= David Lowe (horticulturalist) =

Sir David Lowe (12 May 1899 – 3 November 1980) was a Scottish horticulturalist and businessman. He was Chairman of Elvingston Estates in East Lothian. In horticulture he did much to promote the daffodil.

==Life==
He was born in Musselburgh in East Lothian on 12 May 1899 the eldest son of David Lowe, Provost of Musselburgh. He was educated at Musselburgh Grammar School.

In the First World War he was an Observer in the Royal Flying Corps. From the 1930s onwards he proved a highly successful businessman and rose to be President of the Edinburgh Chamber of Commerce and President of the National Farmers Union.

In 1935 as a member of the Royal Aero Club, describing himself as a Farmer at Burnside, Prestonpans he passed pilots license taking his test taken in a De Havilland Moth.

In 1950 he was made a Commander of the Order of the British Empire (CBE). In 1961 he was elected a Fellow of the Royal Society of Edinburgh. His proposers were Stephen J Watson, Sir Edmund Hudson, Alexander M Smith, and Alan William Greenwood.

He was knighted by Queen Elizabeth II in 1962.

Also in 1962 he was appointed chairman of the Livingston, West Lothian Town Corporation, overseeing the development of 6692 acre acres in Mid and West Lothian into the fourth post-Second World War new town to be built in Scotland. The first tenants to be housed by 1964.

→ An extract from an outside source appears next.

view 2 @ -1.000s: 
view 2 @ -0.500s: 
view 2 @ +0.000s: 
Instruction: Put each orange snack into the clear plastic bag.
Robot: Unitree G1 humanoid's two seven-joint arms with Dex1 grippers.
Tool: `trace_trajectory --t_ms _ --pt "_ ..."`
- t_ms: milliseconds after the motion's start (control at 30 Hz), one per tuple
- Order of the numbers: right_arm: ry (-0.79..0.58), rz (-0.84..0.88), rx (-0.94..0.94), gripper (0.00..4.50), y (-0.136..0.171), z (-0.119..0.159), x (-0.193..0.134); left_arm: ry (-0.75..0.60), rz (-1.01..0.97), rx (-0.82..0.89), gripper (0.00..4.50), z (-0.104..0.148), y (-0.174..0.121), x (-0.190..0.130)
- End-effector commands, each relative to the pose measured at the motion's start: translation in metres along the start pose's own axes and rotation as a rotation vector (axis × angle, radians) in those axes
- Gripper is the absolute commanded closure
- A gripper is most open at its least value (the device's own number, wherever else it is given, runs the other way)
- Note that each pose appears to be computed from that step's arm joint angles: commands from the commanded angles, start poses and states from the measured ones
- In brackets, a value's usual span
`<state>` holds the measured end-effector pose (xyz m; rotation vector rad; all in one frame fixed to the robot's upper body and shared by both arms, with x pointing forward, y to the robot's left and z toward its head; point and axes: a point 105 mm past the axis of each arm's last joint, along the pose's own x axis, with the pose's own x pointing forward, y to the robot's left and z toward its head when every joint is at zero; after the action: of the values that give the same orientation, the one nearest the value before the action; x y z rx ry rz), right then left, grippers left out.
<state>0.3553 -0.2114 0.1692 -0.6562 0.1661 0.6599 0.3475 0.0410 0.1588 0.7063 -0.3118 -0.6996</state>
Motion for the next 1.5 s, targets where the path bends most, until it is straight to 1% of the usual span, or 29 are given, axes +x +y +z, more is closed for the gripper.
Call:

In 1966 he received an honorary doctorate (DSc) from the University of Edinburgh.

His hobby was breeding rare daffodils. He acquired some of his narcissi stock from the Brodie of Brodie and he concentrated on pale yellow varieties.

He died in Haddington on 3 November 1980.

==Family==

In 1932 he married Katherine Ross, the daughter of Roderick Ross CVO CBE KPM (1865–1943) the Chief Constable of Edinburgh City Police from 1900 to 1935.